> _TASK STATEMENT_: The lines to copy run from the one containing "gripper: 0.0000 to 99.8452" to the end of the listing. Please write them out exactly, minus the pictures.
==== COLLECTED DATA ====
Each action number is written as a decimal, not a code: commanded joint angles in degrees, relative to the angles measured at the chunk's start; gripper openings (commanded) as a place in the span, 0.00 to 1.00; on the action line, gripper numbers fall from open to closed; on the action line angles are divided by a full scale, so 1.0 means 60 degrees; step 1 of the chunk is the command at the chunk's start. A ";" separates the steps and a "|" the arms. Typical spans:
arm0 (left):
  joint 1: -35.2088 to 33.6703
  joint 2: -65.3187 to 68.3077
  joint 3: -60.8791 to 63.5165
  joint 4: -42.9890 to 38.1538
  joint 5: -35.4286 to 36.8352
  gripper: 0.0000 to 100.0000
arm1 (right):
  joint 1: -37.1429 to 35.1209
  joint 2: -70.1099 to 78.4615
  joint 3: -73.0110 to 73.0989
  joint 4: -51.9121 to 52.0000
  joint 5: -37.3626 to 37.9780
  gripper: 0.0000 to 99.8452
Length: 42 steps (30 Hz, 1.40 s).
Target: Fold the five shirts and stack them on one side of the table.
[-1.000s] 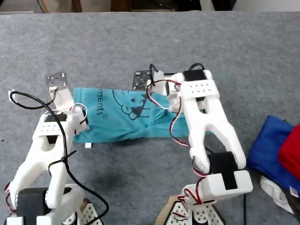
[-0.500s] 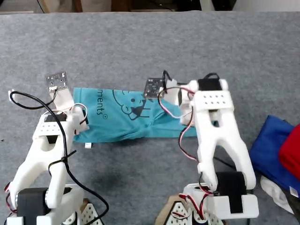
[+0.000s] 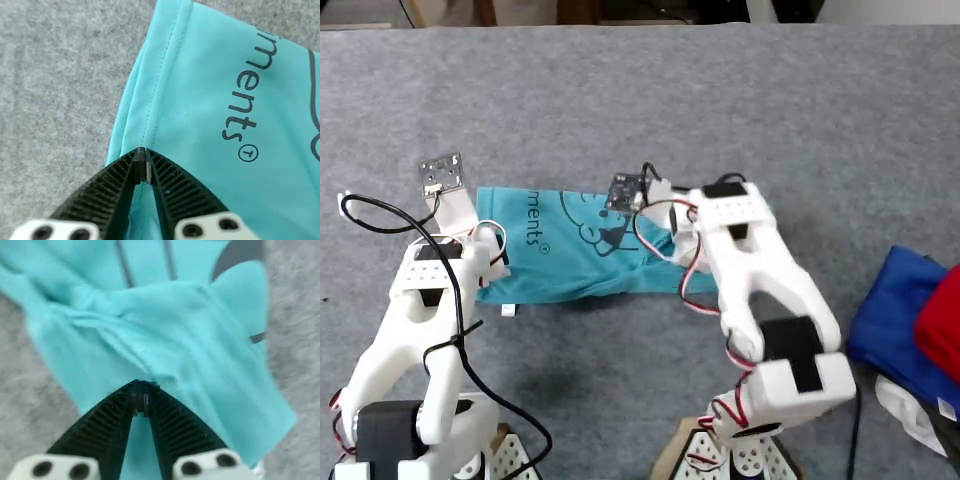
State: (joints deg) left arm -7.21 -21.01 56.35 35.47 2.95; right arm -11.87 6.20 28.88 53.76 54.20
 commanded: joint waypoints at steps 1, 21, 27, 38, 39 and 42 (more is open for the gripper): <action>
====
> _ANSWER_:
  gripper: 0.0000 to 99.8452
Length: 42 steps (30 Hz, 1.40 s).
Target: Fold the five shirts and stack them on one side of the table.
[-1.000s] 
[-0.500s] 
[+0.000s] 
State: (joints deg) left arm -7.21 -21.01 56.35 35.47 2.95; right arm -11.87 6.20 28.88 53.76 54.20
 commanded: joint waypoints at steps 1, 21, 27, 38, 39 and 42 (more is open for the gripper): <action>

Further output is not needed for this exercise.